#### THE RECORDS:

*** Block opens ***

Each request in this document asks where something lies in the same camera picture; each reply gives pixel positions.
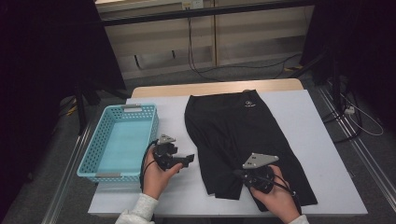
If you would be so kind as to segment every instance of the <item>metal bracket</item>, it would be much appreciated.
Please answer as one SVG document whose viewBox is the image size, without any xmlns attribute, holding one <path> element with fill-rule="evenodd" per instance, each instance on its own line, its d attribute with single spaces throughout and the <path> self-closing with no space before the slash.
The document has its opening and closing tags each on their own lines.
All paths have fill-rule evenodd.
<svg viewBox="0 0 396 224">
<path fill-rule="evenodd" d="M 166 134 L 161 134 L 161 137 L 158 139 L 157 145 L 162 145 L 171 142 L 176 142 L 176 139 Z"/>
<path fill-rule="evenodd" d="M 264 165 L 268 165 L 273 163 L 274 161 L 278 161 L 278 156 L 264 155 L 259 153 L 251 153 L 251 156 L 247 159 L 245 164 L 243 164 L 244 169 L 256 169 L 262 167 Z"/>
</svg>

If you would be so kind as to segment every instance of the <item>wrist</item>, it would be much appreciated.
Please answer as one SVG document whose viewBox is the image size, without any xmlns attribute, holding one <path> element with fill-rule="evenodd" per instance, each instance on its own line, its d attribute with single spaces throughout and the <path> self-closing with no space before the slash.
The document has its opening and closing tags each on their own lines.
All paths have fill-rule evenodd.
<svg viewBox="0 0 396 224">
<path fill-rule="evenodd" d="M 160 198 L 161 193 L 156 192 L 156 190 L 151 190 L 151 189 L 143 189 L 143 193 L 150 196 L 151 198 L 155 199 L 158 201 Z"/>
<path fill-rule="evenodd" d="M 291 223 L 294 219 L 298 218 L 299 216 L 300 214 L 297 211 L 295 211 L 295 212 L 287 213 L 285 216 L 280 217 L 280 219 L 284 223 Z"/>
</svg>

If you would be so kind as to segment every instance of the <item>hand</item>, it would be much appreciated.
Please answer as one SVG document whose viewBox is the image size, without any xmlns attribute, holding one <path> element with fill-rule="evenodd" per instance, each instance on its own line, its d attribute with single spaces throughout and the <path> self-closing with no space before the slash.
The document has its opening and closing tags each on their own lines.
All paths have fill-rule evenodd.
<svg viewBox="0 0 396 224">
<path fill-rule="evenodd" d="M 274 170 L 275 175 L 283 179 L 279 167 L 274 165 L 270 165 L 270 167 Z M 275 177 L 274 181 L 284 185 L 278 177 Z M 254 188 L 250 188 L 250 192 L 253 197 L 262 202 L 270 212 L 279 217 L 284 223 L 290 223 L 300 216 L 290 193 L 278 186 L 274 186 L 268 194 L 264 194 Z"/>
<path fill-rule="evenodd" d="M 171 169 L 163 171 L 160 166 L 158 166 L 157 162 L 154 160 L 154 156 L 152 155 L 153 147 L 148 150 L 148 154 L 145 160 L 145 169 L 144 173 L 144 184 L 143 184 L 143 193 L 148 196 L 158 200 L 160 198 L 161 193 L 168 185 L 169 179 L 175 175 L 178 171 L 183 168 L 183 164 L 179 163 L 173 166 Z"/>
</svg>

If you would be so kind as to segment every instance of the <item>white table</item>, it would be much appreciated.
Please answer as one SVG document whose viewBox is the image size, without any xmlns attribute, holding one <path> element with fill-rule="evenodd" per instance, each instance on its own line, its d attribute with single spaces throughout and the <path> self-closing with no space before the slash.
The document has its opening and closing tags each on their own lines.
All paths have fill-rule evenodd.
<svg viewBox="0 0 396 224">
<path fill-rule="evenodd" d="M 259 95 L 271 109 L 304 168 L 318 204 L 303 207 L 309 216 L 358 216 L 367 214 L 359 193 L 307 91 L 271 91 Z M 178 155 L 197 153 L 184 125 L 184 110 L 189 96 L 144 97 L 130 103 L 155 103 L 160 125 L 158 134 L 177 139 Z M 101 217 L 116 217 L 132 209 L 140 193 L 139 184 L 99 184 L 89 210 Z M 206 194 L 199 161 L 173 177 L 160 198 L 157 217 L 269 217 L 253 202 L 247 188 L 239 201 L 216 199 Z"/>
</svg>

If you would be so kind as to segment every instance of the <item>cable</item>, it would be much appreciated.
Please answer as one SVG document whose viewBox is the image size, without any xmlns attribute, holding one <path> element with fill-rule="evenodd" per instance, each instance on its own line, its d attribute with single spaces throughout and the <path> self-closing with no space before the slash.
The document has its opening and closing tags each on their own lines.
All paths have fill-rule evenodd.
<svg viewBox="0 0 396 224">
<path fill-rule="evenodd" d="M 279 74 L 277 74 L 275 77 L 273 77 L 272 79 L 276 79 L 277 77 L 279 77 L 280 75 L 282 75 L 282 73 L 283 73 L 283 70 L 285 69 L 285 63 L 288 61 L 288 60 L 290 60 L 290 59 L 292 59 L 292 58 L 294 58 L 294 57 L 296 57 L 296 56 L 300 56 L 301 54 L 299 53 L 299 54 L 294 54 L 293 56 L 290 56 L 289 58 L 287 58 L 285 61 L 283 61 L 283 63 L 282 63 L 282 70 L 280 70 L 280 72 L 279 72 Z"/>
<path fill-rule="evenodd" d="M 194 62 L 194 56 L 192 54 L 192 39 L 191 39 L 191 33 L 192 33 L 192 29 L 191 29 L 191 18 L 188 18 L 188 22 L 189 22 L 189 66 L 190 69 L 195 72 L 196 74 L 198 74 L 198 76 L 204 78 L 204 79 L 208 79 L 208 80 L 214 80 L 214 81 L 218 81 L 218 82 L 223 82 L 222 80 L 219 80 L 217 78 L 213 78 L 213 77 L 205 77 L 203 76 L 195 67 L 195 62 Z"/>
<path fill-rule="evenodd" d="M 337 120 L 337 119 L 340 119 L 342 116 L 345 115 L 346 110 L 347 110 L 347 108 L 344 106 L 344 109 L 343 109 L 342 113 L 339 113 L 337 116 L 335 116 L 335 117 L 332 118 L 332 119 L 323 120 L 323 123 L 326 124 L 326 123 L 330 123 L 330 122 L 332 122 L 332 121 L 335 121 L 335 120 Z"/>
<path fill-rule="evenodd" d="M 283 186 L 283 185 L 281 185 L 281 184 L 275 182 L 274 180 L 267 179 L 267 178 L 265 178 L 265 177 L 256 176 L 256 178 L 258 178 L 258 179 L 260 179 L 260 180 L 263 180 L 263 181 L 266 181 L 266 182 L 269 182 L 269 183 L 271 183 L 271 184 L 273 184 L 273 185 L 275 185 L 275 186 L 278 186 L 278 187 L 282 188 L 283 190 L 287 191 L 290 195 L 295 195 L 296 192 L 295 192 L 295 191 L 292 191 L 292 190 L 288 187 L 288 185 L 286 184 L 286 181 L 285 181 L 284 179 L 280 178 L 280 176 L 278 176 L 278 175 L 274 175 L 274 176 L 276 176 L 277 178 L 279 178 L 279 179 L 285 184 L 285 186 Z"/>
<path fill-rule="evenodd" d="M 285 63 L 288 60 L 290 60 L 290 59 L 292 59 L 294 57 L 302 55 L 301 53 L 297 53 L 297 54 L 294 54 L 294 55 L 290 56 L 289 58 L 287 58 L 287 59 L 285 59 L 285 60 L 283 60 L 281 62 L 274 63 L 274 64 L 269 64 L 269 65 L 264 65 L 264 66 L 229 65 L 229 66 L 213 67 L 213 68 L 209 68 L 209 69 L 207 69 L 205 71 L 198 71 L 198 69 L 195 67 L 195 62 L 194 62 L 193 53 L 192 53 L 191 18 L 188 18 L 188 22 L 189 22 L 189 66 L 190 66 L 190 69 L 193 72 L 195 72 L 196 74 L 198 74 L 200 77 L 202 77 L 204 79 L 209 79 L 209 80 L 215 80 L 215 81 L 218 81 L 218 82 L 223 82 L 223 80 L 219 80 L 219 79 L 212 78 L 212 77 L 205 77 L 205 76 L 202 75 L 202 73 L 207 73 L 207 72 L 210 72 L 210 71 L 213 71 L 213 70 L 217 70 L 217 69 L 222 69 L 222 68 L 253 68 L 253 69 L 260 69 L 260 68 L 268 68 L 268 67 L 273 67 L 273 66 L 277 66 L 277 65 L 283 64 L 282 65 L 282 70 L 279 72 L 279 74 L 277 74 L 275 77 L 273 77 L 273 79 L 275 79 L 275 78 L 279 77 L 283 73 L 283 70 L 285 68 Z"/>
<path fill-rule="evenodd" d="M 321 120 L 324 120 L 324 119 L 328 118 L 328 117 L 331 116 L 334 112 L 335 112 L 335 110 L 333 110 L 333 111 L 330 112 L 329 114 L 327 114 L 327 115 L 321 117 Z"/>
<path fill-rule="evenodd" d="M 355 107 L 359 112 L 361 112 L 362 114 L 364 114 L 365 116 L 367 116 L 370 120 L 372 120 L 380 129 L 381 129 L 381 133 L 370 133 L 369 131 L 365 130 L 363 127 L 361 127 L 362 125 L 359 124 L 358 122 L 356 122 L 349 114 L 349 118 L 350 120 L 356 125 L 358 126 L 360 129 L 362 129 L 364 132 L 373 135 L 373 136 L 380 136 L 384 133 L 384 129 L 382 128 L 382 126 L 375 120 L 373 119 L 370 115 L 368 115 L 366 112 L 364 112 L 363 110 L 361 110 L 358 106 L 352 104 L 347 97 L 345 97 L 343 94 L 341 94 L 341 96 L 346 99 L 346 101 L 348 101 L 353 107 Z"/>
<path fill-rule="evenodd" d="M 140 188 L 143 191 L 143 185 L 144 185 L 144 180 L 145 180 L 145 172 L 147 170 L 147 168 L 149 167 L 150 164 L 152 164 L 154 161 L 151 161 L 146 168 L 144 169 L 145 166 L 145 161 L 146 161 L 146 157 L 148 155 L 149 149 L 151 148 L 151 146 L 155 145 L 157 143 L 158 139 L 152 141 L 150 144 L 148 144 L 145 153 L 143 154 L 143 158 L 142 158 L 142 164 L 140 165 L 140 176 L 139 176 L 139 181 L 140 181 Z"/>
<path fill-rule="evenodd" d="M 358 104 L 358 100 L 356 99 L 356 95 L 355 95 L 355 93 L 354 93 L 353 91 L 351 91 L 351 93 L 352 93 L 354 102 L 355 102 L 355 104 L 357 105 L 357 104 Z M 350 104 L 351 104 L 351 102 L 350 102 L 350 100 L 348 100 L 347 97 L 344 96 L 343 93 L 340 93 L 340 95 L 341 95 L 343 98 L 346 99 L 346 100 L 344 101 L 344 108 L 343 108 L 342 113 L 336 114 L 337 116 L 336 116 L 335 118 L 333 118 L 333 119 L 331 119 L 331 120 L 324 121 L 324 123 L 329 123 L 330 121 L 334 121 L 334 120 L 340 119 L 341 117 L 343 117 L 343 116 L 345 115 L 345 108 L 347 108 L 347 102 L 350 103 Z M 359 110 L 358 110 L 358 113 L 355 113 L 355 116 L 356 116 L 356 118 L 357 118 L 357 120 L 358 120 L 357 123 L 359 124 L 359 126 L 362 127 L 361 114 L 360 114 L 360 111 L 359 111 Z M 349 137 L 344 138 L 344 139 L 341 139 L 341 140 L 336 140 L 336 141 L 333 140 L 332 142 L 333 142 L 334 144 L 343 143 L 343 142 L 352 140 L 353 138 L 356 138 L 357 136 L 359 136 L 359 135 L 361 134 L 361 128 L 359 128 L 357 131 L 355 131 L 354 129 L 352 129 L 352 131 L 353 131 L 354 133 L 353 133 L 352 135 L 350 135 Z"/>
<path fill-rule="evenodd" d="M 149 166 L 150 166 L 152 163 L 154 163 L 154 162 L 155 162 L 155 161 L 151 161 L 151 162 L 149 162 L 148 165 L 146 166 L 145 171 L 143 172 L 143 180 L 144 180 L 144 176 L 145 176 L 145 174 L 146 174 L 147 169 L 148 169 Z"/>
</svg>

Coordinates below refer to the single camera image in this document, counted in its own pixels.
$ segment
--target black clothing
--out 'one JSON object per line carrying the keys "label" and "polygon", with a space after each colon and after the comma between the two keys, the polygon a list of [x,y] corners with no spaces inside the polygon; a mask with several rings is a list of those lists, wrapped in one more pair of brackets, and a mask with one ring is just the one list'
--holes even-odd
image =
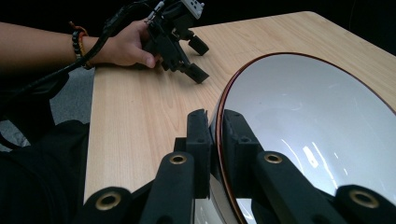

*** Block closes ***

#### TASK DESCRIPTION:
Only lines containing the string "camera" are needed. Pull each of them out of the records above.

#### ANSWER SECTION:
Each request in this document asks where something lies in the same camera picture; each reply gives pixel positions.
Coordinates below refer to the single camera image in this document, counted in its own pixels.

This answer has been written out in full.